The Army and the SEC are two agencies putting big data to use right now.

Big Data word graphic

A lot of big-data buzz centers on potential, hinting at how federal agencies and organizations might someday make sense of their information or find the oft-mentioned needle in the haystack of data.

Meanwhile, some agencies are actually doing big data to great effect.

The Securities and Exchange Commission, for example, collects about 1 billion records every day with its Market Information Data Analytics System (MIDAS) platform.

The trading data comes from more than 10 different market exchange feeds and totals some 23 petabytes per year, meaning analysis for anomalies like the tell-tale signs of insider trading would be impossible for even a large staff of people to detect, according to SEC CIO Thomas Bayer.

MIDAS makes the analysis unfathomably easier and faster – in near real-time – allowing for both a detailed understanding of the current market and long-term trends.

"When you look at what we’ve been able to do analyzing that data, it's taken a lot of mystery out of what the market is perceived to be doing," said Bayer, speaking at the Symantec Government Symposium on March 11.

The SEC's needs continue to grow. As an example, Bayer said, the agency dissects 9 million page reports, impossible without automated analysis allowed in the big data age. Soon, the agency will collect even more, on the order of 2 petabytes of market data per day.
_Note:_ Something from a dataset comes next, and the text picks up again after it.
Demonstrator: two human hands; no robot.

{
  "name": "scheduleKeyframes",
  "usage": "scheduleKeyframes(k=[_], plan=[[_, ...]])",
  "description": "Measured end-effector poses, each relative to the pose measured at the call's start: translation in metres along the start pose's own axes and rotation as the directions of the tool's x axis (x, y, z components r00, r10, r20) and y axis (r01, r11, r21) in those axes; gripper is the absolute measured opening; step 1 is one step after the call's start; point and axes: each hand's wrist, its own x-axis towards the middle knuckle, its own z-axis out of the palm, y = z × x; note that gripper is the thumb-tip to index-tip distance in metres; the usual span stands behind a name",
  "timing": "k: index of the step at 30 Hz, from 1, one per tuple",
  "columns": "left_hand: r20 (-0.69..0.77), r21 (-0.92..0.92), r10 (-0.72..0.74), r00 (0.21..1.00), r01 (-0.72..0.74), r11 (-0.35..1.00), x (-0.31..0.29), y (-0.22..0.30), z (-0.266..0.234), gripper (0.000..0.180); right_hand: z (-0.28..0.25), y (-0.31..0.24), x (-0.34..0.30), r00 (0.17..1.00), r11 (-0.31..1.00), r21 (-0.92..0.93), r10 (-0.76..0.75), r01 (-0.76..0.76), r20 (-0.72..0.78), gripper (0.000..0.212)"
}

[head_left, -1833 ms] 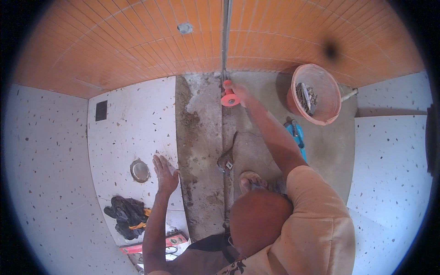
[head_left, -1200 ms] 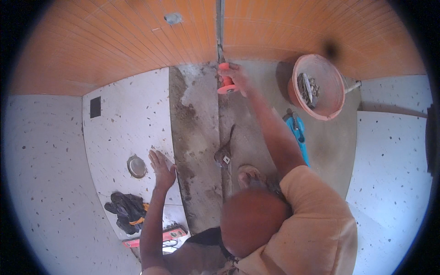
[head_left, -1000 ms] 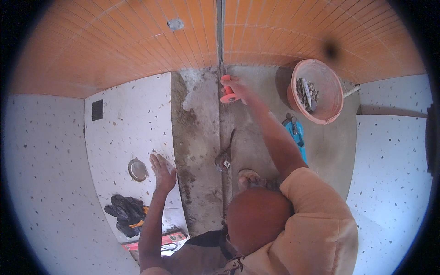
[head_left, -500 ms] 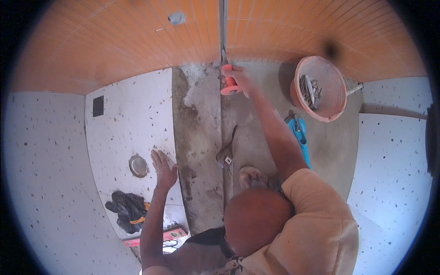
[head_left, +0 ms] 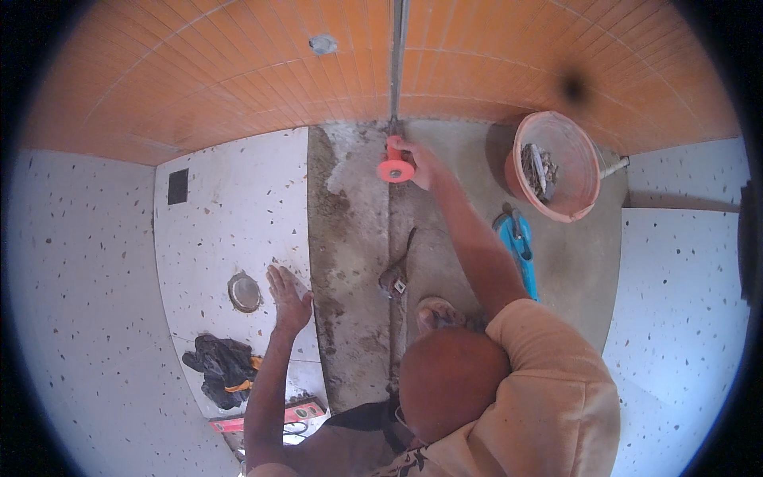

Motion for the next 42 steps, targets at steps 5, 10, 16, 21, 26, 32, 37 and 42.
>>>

Humans only handle that kind of data after advanced analytics carve it down. If sketchy trends – or needles in the haystacks – are found, "you can turn to humans to do further investigation and examination"Bayer said.
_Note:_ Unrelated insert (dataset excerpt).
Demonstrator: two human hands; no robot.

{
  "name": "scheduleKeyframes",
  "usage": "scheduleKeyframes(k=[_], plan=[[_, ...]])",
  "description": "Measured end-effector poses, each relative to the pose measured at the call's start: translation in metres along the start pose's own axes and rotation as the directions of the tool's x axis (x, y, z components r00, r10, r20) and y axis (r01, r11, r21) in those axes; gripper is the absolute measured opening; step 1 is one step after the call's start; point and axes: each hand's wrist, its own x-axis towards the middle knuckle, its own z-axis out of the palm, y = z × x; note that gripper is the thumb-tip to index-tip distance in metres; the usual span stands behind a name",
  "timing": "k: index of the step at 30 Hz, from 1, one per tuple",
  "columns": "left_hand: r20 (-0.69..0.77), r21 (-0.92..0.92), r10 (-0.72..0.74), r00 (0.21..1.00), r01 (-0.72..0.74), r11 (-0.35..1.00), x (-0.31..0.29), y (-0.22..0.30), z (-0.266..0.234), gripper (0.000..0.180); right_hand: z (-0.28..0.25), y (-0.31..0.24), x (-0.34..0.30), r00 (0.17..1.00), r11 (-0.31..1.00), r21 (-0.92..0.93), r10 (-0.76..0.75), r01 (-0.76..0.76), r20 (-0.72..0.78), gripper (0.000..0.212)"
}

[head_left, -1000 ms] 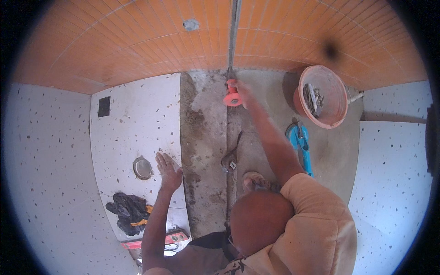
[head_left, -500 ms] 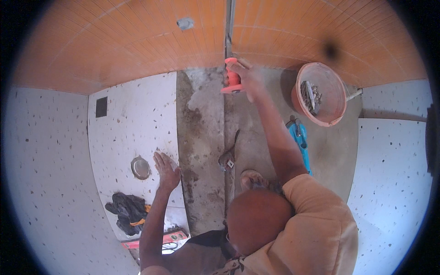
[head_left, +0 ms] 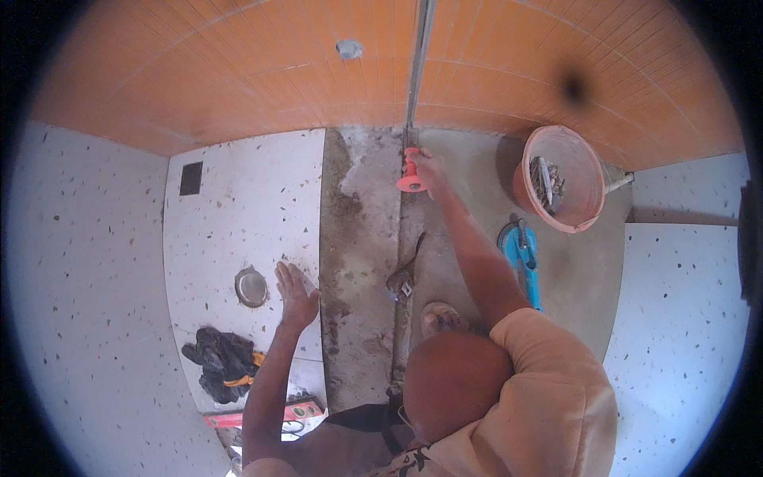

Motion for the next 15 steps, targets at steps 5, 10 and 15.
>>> scheduleKeyframes(k=[5, 10, 15], plan=[[0.015, -0.018, -0.019, 1.0, 0.019, 1.0, -0.008, 0.005, -0.002, 0.098, 0.001, 0.01, 0.026, 0.991, 0.975, 0.179, 0.124, -0.132, 0.056, 0.023], [0.024, 0.0, -0.057, 0.998, 0.057, 0.998, -0.014, 0.0, -0.004, 0.098, 0.001, -0.01, 0.03, 0.967, 0.931, 0.278, 0.195, -0.235, 0.163, 0.023], [0.048, -0.022, -0.035, 0.998, 0.037, 0.999, -0.002, 0.014, -0.004, 0.098, -0.008, 0.001, 0.037, 0.997, 1.0, 0.011, -0.011, 0.011, 0.078, 0.019]])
At the symposium, Lieut. Col. William Saxon, division chief and program director for the Army’s Enterprise Management Decision Support System Program, described the Army’s foray into big data. Today, the Army collects a wide assortment of information on "people, training, equipment and installations," and runs metrics against that data to produce another data store for its "readiness" effort.

The big data challenge for the Army was always in the "access and discovery of it," Saxon said, mostly because the Army has 3,600 different systems on which it stores information. In recent years, "it was a challenge to bring all that data to one place so that a handful of action officers in a dark room somewhere" could analyze it. Thanks to a focused evolution of its big data systems, Saxon said, that handful of action officers "can turn answers quickly"and utilize the existing system to present their answers.”

Ironically, while technology continues to evolve at a rapid pace, Saxon said the Army’s data problems now are "political."

"Someone had data but didn’t want to share," Saxon said. "Or we're getting the data out of legacy systems."